How to Read War and Peace
At 1,400-plus pages, War and Peace can seem daunting. Here's how to read it.
Where to Start
War and Peace is not so much difficult as it is long. Dig in, though, and you'll quickly see why Tolstoy's exuberant opus—set in the years just before, during, and after Napoléon's invasion of Russia—is arguably the greatest novel of all time. Within these pages, you'll find family drama, trenchant social observation, military history, brilliant discourse on the question of free will, and a love story for the ages.
What's in a Name
Before encountering Anna Pavlovna Scherer—the first of literally hundreds of characters—it's helpful to understand that traditional three-part Russian names can have masculine or feminine endings; this explains siblings with different last names. If the system makes you dizzy, take a shortcut—read just first names. Bear in mind that Russians are fond of nicknames. Thus Piotr = Petya; ditto Natalia, Natasha. Rule of thumb: When you're wondering, "Is this the same person?" the answer is yes.
Commit to 50 Pages
Tolstoy was a master storyteller with an uncanny grasp of human
motivation—he understood not only his characters but also his readers, and kept
the individual chapters remarkably brief. Trust that you'll soon be zipping
along, with just 1,357 or so pages to go.
Dodge the Draft
At a certain point, you might be blown away by Tolstoy's genius for making palpable the tiniest details of 19th-century Russian life—the quartets sung after dinner, the tulle of Natasha's gown—while at the same time capturing profound universal truths.
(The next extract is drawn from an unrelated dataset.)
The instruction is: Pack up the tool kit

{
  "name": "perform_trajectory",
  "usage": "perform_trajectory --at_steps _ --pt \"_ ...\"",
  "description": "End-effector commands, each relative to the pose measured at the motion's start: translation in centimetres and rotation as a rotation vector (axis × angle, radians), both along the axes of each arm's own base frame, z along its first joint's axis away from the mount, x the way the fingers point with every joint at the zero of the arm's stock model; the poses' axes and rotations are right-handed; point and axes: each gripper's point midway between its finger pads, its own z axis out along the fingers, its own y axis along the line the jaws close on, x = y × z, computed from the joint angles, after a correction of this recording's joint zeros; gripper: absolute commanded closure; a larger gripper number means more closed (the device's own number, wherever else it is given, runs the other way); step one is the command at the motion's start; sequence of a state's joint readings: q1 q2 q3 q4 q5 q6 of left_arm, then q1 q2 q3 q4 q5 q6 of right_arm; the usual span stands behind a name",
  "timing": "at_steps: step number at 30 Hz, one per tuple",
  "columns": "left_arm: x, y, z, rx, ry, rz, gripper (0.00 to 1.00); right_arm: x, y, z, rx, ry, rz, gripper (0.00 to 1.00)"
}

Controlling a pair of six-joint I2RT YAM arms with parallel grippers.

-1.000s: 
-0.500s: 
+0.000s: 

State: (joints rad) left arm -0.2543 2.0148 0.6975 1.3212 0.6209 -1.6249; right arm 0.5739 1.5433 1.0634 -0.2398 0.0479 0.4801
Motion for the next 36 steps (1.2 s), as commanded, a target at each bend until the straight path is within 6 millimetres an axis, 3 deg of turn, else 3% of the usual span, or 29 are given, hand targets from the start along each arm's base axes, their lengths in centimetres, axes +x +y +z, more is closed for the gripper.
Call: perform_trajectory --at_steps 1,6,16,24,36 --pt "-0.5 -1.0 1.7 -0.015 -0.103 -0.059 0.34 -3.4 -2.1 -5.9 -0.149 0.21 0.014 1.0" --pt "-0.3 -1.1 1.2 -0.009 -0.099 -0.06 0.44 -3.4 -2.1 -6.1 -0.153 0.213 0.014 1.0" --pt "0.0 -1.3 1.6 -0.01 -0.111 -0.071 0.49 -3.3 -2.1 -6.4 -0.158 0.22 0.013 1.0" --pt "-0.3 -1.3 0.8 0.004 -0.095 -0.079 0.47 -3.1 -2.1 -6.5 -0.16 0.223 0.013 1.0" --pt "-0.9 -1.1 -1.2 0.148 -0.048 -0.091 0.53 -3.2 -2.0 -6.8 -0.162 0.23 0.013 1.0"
Or you might be so absorbed in wishing you were Natasha, about to go to her first ball, that you forget you're reading a book. That said, it would not be unheard of to get bogged down in the military minutia of the battlefield chapters. Were you to skim, even skip, parts of the Battle of Borodino, for instance, the literary police would not come knocking at your door.
The peace, the war, the intrigue—by the time you reach the end, you'll long for the story to go on forever. And in a sense it will, because you will never forget these complex, moving characters in all their gorgeous humanity, or the sweeping passions of a time before our own.